# Confined Space Work Permit required prior to entering any confined space vessel



## Minga

Confined Space Work Permit required prior to entering any confined space vessel

yo lo traduje asi: 
>	El Permiso de Trabajo para Areas Reducidas o Espacios Confinados es requerido previo al ingreso de .. y ahi "VESSEL" me confunde

Estoy traduciendo un manual técnico y en este caso hablan de permisos para ingreso a lugares confinados / espacios reducidos.

Muchas gracias!
Minga


----------



## alberto magnani

"Vessel"="Recipìentes, cilindros"
"Confined Space"=" sellados" "acceso restringido"
Se refiere a recipientes herméticamente sellados para almacenar elementos tóxicos, radioactivos y otras sustancias extemadamente peligrosas.
El sellado no solo se refiere al recipiente, sino también al lugar donde van a estar almacenados.


----------



## Minga

ah perate, CONFINED SPACES no SON entonces espacios reducidos o confinados sino de acceso restringido...? lo debería poner asi? ESPACIOS DE ACCESO RESTRINGIDO...??
y con respecto a confined space vessel, al final, se traduciría como recipientes de uso restringido? sellados herméticamente?
no entiendo al final cómo traducirías confined space vessel... aunque capto perfecto qué quiere decir cada cosa
Gracias Alberto! espero tu comentario para definir


----------



## alberto magnani

Yo utilizaría "Recipientes almacenados en lugares herméticamente sellados"
(a veces son bóvedas de concreto y acero, a veces son fosas bajo tierra)


----------



## chemgirl

*Confined Space Work Permit required prior to entering any confined space vessel* 

Mi sugerencia: 

Se requiere permiso de entrada a espacio confinado antes de entrar a cualquier espacio confinado de un tambor / recipiente


----------



## Minga

uno se puede meter dentro de un tambor o recipiente?


----------



## Peter P

En mi experiencia se refiere como espacio confinado (o encerrdo) a todo el espacio donde existen limitaciones.

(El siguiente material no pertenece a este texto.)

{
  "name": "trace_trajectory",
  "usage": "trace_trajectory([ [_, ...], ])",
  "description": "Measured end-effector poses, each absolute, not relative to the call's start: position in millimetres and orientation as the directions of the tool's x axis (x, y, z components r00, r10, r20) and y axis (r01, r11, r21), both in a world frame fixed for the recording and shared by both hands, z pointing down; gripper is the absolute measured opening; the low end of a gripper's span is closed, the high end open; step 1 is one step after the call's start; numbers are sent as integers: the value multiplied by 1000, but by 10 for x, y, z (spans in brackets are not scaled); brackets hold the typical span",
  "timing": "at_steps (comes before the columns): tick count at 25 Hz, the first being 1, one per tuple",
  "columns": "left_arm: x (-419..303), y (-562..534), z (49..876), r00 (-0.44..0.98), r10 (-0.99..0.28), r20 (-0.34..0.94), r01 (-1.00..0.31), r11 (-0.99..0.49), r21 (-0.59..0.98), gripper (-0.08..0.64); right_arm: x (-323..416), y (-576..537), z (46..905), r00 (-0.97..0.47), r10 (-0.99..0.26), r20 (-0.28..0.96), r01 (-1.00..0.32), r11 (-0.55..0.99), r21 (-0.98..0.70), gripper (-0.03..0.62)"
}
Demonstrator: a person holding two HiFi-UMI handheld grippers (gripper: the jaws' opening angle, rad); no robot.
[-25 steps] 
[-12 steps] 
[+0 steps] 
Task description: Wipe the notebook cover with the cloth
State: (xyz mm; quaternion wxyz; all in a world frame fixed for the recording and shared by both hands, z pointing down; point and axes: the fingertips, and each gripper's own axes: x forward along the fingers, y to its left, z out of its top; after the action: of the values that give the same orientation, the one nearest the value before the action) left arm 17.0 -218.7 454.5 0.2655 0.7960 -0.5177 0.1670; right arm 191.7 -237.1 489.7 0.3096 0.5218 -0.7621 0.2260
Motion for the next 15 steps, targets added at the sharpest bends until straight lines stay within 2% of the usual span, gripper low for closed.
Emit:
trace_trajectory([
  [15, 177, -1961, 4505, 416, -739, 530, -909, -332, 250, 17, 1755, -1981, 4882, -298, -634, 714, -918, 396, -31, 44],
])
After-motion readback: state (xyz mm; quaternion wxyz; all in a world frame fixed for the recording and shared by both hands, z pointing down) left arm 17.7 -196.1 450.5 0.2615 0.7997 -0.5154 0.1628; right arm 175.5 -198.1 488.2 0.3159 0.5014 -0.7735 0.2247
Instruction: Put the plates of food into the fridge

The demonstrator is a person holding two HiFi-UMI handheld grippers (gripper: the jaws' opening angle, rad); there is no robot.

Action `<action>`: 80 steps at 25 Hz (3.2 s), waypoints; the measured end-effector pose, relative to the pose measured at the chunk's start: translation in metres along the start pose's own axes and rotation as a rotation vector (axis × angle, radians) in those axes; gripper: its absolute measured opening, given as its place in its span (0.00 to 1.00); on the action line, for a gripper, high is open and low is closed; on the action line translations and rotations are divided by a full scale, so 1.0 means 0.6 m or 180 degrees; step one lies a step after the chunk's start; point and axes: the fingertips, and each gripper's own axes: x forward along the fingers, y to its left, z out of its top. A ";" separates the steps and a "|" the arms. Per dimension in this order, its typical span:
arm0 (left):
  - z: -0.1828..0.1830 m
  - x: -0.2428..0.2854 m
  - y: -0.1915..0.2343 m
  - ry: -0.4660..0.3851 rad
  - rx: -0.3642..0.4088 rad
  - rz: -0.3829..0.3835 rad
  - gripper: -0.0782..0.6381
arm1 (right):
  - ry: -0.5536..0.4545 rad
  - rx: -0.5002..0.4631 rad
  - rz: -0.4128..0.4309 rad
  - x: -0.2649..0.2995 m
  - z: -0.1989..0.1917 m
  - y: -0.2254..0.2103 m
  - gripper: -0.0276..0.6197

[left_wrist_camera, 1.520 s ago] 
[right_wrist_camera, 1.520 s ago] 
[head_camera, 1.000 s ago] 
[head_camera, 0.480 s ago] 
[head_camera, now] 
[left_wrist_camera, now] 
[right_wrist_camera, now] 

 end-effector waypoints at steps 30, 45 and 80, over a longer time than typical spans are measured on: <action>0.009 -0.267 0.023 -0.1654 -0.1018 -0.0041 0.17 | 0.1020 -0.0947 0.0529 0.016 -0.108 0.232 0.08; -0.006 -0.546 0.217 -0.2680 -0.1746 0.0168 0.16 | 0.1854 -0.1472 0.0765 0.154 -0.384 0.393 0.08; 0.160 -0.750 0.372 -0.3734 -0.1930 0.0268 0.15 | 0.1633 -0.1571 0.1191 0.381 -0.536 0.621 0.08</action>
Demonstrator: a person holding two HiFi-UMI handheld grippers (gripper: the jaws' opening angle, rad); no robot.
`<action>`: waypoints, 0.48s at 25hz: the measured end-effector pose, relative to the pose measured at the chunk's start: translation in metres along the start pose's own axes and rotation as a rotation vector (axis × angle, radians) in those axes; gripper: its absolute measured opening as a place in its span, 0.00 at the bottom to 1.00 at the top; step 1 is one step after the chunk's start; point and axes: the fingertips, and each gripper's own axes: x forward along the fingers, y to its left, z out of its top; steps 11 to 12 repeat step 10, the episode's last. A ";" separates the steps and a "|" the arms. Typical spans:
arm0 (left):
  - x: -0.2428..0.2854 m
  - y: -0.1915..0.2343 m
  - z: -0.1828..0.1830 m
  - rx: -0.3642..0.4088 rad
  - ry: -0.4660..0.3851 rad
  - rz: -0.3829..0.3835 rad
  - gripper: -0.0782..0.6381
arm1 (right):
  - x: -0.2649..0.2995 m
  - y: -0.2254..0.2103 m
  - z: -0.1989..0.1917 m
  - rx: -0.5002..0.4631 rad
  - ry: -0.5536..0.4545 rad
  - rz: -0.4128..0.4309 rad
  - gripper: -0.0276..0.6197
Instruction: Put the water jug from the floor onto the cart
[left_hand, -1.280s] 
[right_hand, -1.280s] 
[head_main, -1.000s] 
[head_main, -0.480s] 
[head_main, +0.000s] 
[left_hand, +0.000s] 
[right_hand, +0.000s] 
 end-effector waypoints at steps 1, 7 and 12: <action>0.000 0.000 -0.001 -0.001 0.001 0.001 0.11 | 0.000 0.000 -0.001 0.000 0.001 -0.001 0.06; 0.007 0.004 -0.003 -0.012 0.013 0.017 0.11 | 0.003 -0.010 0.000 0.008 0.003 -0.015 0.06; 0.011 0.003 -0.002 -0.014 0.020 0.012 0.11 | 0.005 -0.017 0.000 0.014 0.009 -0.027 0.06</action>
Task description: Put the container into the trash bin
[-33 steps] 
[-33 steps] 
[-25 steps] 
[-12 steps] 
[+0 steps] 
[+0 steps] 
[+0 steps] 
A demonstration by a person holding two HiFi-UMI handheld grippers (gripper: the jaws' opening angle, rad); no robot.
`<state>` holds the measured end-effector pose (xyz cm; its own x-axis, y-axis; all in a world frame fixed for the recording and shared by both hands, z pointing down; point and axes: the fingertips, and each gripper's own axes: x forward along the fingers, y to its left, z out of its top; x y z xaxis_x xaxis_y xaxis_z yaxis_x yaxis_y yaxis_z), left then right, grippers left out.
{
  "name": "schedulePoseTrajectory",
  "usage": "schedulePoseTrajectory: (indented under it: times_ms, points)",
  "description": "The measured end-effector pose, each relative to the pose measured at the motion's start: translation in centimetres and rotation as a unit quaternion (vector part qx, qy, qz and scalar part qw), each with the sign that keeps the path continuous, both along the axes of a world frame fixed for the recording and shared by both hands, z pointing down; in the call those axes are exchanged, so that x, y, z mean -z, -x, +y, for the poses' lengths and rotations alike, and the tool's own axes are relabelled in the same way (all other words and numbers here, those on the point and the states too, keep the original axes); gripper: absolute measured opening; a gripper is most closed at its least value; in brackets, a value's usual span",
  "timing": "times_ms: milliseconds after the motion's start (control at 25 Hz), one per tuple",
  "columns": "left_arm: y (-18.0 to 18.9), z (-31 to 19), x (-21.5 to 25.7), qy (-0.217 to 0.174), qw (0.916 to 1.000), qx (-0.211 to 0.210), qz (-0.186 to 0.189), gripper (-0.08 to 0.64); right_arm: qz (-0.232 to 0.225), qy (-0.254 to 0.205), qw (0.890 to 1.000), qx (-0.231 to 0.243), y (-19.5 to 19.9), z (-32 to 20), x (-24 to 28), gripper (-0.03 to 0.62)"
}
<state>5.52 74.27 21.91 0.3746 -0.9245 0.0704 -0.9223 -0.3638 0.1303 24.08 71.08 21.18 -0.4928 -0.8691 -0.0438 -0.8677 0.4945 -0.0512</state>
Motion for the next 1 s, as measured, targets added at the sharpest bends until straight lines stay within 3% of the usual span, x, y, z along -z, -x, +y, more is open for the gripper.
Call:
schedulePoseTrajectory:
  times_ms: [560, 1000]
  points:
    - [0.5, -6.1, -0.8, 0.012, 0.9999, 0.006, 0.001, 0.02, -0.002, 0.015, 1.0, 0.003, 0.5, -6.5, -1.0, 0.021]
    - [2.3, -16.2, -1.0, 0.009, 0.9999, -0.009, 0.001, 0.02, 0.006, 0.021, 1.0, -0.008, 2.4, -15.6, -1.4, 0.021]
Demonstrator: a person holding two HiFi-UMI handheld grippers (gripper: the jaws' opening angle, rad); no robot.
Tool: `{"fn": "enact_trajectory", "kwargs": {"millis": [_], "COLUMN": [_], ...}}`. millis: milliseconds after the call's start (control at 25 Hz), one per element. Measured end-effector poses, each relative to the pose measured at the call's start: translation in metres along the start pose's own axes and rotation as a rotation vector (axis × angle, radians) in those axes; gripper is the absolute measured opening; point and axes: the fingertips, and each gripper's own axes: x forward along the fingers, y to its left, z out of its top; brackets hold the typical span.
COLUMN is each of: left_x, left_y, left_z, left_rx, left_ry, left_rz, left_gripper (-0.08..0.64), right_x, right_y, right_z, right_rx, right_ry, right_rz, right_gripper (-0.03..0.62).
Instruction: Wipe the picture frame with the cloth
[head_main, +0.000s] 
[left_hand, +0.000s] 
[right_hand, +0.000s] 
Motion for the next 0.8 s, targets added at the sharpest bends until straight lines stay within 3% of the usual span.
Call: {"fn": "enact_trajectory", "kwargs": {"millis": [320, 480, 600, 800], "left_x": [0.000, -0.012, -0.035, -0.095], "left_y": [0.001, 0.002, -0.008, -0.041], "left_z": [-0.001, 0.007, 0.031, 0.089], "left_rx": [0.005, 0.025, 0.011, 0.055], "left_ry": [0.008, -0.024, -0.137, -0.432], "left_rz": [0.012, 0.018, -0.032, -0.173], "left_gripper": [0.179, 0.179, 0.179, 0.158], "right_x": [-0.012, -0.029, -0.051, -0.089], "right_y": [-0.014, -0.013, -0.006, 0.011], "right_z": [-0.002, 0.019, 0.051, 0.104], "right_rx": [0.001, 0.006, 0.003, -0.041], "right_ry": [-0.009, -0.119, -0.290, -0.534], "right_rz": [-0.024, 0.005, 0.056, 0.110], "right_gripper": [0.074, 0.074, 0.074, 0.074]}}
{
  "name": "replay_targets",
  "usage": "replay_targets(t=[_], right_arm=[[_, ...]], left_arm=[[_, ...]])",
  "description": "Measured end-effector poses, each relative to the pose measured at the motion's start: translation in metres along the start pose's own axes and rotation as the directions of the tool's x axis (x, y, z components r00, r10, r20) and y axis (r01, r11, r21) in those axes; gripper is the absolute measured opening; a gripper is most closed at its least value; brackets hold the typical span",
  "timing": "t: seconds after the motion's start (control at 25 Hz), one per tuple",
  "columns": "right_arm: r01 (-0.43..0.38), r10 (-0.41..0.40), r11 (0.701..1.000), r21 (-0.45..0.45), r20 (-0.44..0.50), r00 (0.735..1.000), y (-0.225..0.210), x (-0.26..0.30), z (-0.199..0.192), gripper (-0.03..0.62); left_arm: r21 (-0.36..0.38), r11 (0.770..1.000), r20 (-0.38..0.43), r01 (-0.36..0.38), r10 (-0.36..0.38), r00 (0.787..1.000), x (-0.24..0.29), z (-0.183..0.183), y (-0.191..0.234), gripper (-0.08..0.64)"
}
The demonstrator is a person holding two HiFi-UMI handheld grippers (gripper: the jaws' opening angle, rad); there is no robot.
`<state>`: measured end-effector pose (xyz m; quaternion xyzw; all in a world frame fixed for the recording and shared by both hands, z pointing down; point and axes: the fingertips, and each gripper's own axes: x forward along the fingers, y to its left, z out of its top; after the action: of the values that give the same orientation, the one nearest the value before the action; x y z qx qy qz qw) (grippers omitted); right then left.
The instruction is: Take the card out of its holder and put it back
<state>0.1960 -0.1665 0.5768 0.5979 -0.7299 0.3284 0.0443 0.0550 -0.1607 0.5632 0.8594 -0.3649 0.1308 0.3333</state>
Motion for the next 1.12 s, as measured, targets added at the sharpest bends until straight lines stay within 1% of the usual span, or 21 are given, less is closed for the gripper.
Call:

En el caso de vessel, véalo de forma general como recipiente que puede ser un tanque, un cuarto de control o cualquier espacio donde puede haber dificultades para la movilidad, también porque las condiciones de ventilación son muy limitadas, donde puede existir concentraciones de gases y vapores, etc.  Si por ejemplo tiene alguien que entrar a un silo a realizar un trabajo, pues ese ese silo es
lo que en inglés se define como confined space vessel.

Salu2

Peter P.


----------



## Minga

entonces qué pondría? tanque de espacio reducido en vez de confined space vessel? o  recinto de espacio reducido?


----------



## abeltio

Se requiere un Permiso de Trabajo para Espacio Confinado antes de ingresar a cualquier recipiente (o espacio) designado como "Espacio Confinado".

El original en inglés es paupérrimo.


----------



## chemgirl

Un espacio confinado, no es necesariamente pequeño o reducido. 

Se considera como espacio confinado todo lugar que no haya sido diseñado para la estadía del ser humano.

Te sugiero que realices una búsqueda en google para que obtengas toda la información necesaria para que despejes tus dudas. Uno de los resultados que yo obtuve fué esta página.

Saludos!!


----------